== Your objective ==
Please reproduce all the data exactly as written and omit the pictures.

BEGIN Dataset content

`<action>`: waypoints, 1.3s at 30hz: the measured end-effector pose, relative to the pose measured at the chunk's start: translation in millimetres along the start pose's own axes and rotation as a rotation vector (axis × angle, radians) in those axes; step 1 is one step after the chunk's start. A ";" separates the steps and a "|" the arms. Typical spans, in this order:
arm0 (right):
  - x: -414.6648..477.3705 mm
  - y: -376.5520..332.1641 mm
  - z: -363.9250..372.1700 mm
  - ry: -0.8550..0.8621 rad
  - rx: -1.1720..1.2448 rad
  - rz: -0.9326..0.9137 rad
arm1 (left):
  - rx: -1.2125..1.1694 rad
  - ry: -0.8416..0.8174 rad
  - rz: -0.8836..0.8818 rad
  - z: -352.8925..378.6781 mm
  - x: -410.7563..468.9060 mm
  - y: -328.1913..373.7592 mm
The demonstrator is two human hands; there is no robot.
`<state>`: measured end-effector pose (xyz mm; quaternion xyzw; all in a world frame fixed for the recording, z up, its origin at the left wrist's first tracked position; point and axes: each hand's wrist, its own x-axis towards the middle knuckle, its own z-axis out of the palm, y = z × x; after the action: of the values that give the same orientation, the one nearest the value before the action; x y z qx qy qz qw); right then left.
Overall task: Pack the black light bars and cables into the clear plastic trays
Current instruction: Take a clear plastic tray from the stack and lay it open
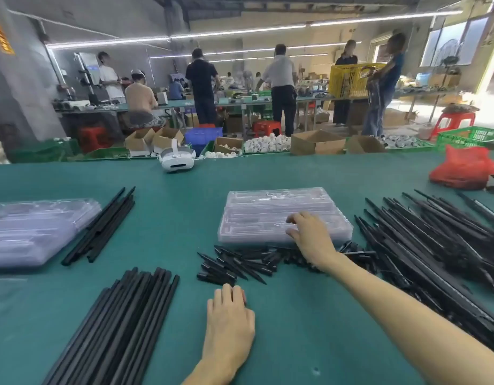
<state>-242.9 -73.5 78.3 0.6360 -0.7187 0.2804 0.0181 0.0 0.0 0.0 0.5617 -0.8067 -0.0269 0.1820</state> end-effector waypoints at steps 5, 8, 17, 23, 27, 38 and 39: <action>23.5 2.0 9.4 -0.162 -0.158 0.012 | 0.003 0.011 0.017 2.1 1.6 -0.4; 28.7 5.9 9.6 -0.136 -0.135 0.059 | 0.002 0.021 0.022 3.2 2.9 -1.1; 42.2 5.7 2.6 -0.260 -0.062 0.131 | -0.004 0.025 0.034 2.5 2.1 -1.4; 48.1 9.4 2.1 -0.282 -0.056 0.118 | -0.006 0.024 0.036 3.9 3.0 -2.3; 52.4 11.1 0.0 -0.302 -0.043 0.119 | -0.003 0.034 0.035 5.2 3.4 -2.8; 56.6 15.6 -1.7 -0.324 -0.019 0.102 | 0.011 0.026 0.025 5.5 4.0 -2.3; 57.0 16.0 -1.4 -0.321 -0.024 0.096 | 0.014 0.027 0.024 5.6 4.1 -2.0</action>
<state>-268.9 -123.9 95.3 0.6372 -0.7453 0.1671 -0.1028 -1.3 -5.4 -4.7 0.5536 -0.8109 -0.0115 0.1892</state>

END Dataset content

== Response to this exercise ==
`<action>`: waypoints, 1.3s at 30hz: the measured end-effector pose, relative to the pose measured at the chunk's start: translation in millimetres along the start pose's own axes and rotation as a rotation vector (axis × angle, radians) in those axes; step 1 is one step after the chunk's start. A ";" separates the steps and a "|" the arms. Typical spans, in this order:
arm0 (right):
  - x: -414.6648..477.3705 mm
  - y: -376.5520..332.1641 mm
  - z: -363.9250..372.1700 mm
  - ry: -0.8550..0.8621 rad
  - rx: -1.1720..1.2448 rad
  - rz: -0.9326..0.9137 rad
arm1 (left):
  - rx: -1.2125..1.1694 rad
  - ry: -0.8416..0.8174 rad
  - rz: -0.8836..0.8818 rad
  - z: -352.8925..378.6781 mm
  - x: -410.7563..468.9060 mm
  - y: -328.1913..373.7592 mm
The demonstrator is two human hands; there is no robot.
`<state>`: measured end-effector pose (xyz mm; quaternion xyzw; all in a world frame fixed for the recording, z up, its origin at the left wrist's first tracked position; point and axes: each hand's wrist, its own x-axis towards the middle knuckle, its own z-axis out of the palm, y = z × x; after the action: of the values that give the same orientation, the one nearest the value before the action; x y z qx qy qz qw); right then left.
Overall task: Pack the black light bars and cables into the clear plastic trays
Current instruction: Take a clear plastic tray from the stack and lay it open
<state>-242.9 -73.5 78.3 0.6360 -0.7187 0.2804 0.0181 0.0 0.0 0.0 0.5617 -0.8067 -0.0269 0.1820</state> end-effector waypoints at steps 5, 8, 17, 23, 27, 38 and 39: <action>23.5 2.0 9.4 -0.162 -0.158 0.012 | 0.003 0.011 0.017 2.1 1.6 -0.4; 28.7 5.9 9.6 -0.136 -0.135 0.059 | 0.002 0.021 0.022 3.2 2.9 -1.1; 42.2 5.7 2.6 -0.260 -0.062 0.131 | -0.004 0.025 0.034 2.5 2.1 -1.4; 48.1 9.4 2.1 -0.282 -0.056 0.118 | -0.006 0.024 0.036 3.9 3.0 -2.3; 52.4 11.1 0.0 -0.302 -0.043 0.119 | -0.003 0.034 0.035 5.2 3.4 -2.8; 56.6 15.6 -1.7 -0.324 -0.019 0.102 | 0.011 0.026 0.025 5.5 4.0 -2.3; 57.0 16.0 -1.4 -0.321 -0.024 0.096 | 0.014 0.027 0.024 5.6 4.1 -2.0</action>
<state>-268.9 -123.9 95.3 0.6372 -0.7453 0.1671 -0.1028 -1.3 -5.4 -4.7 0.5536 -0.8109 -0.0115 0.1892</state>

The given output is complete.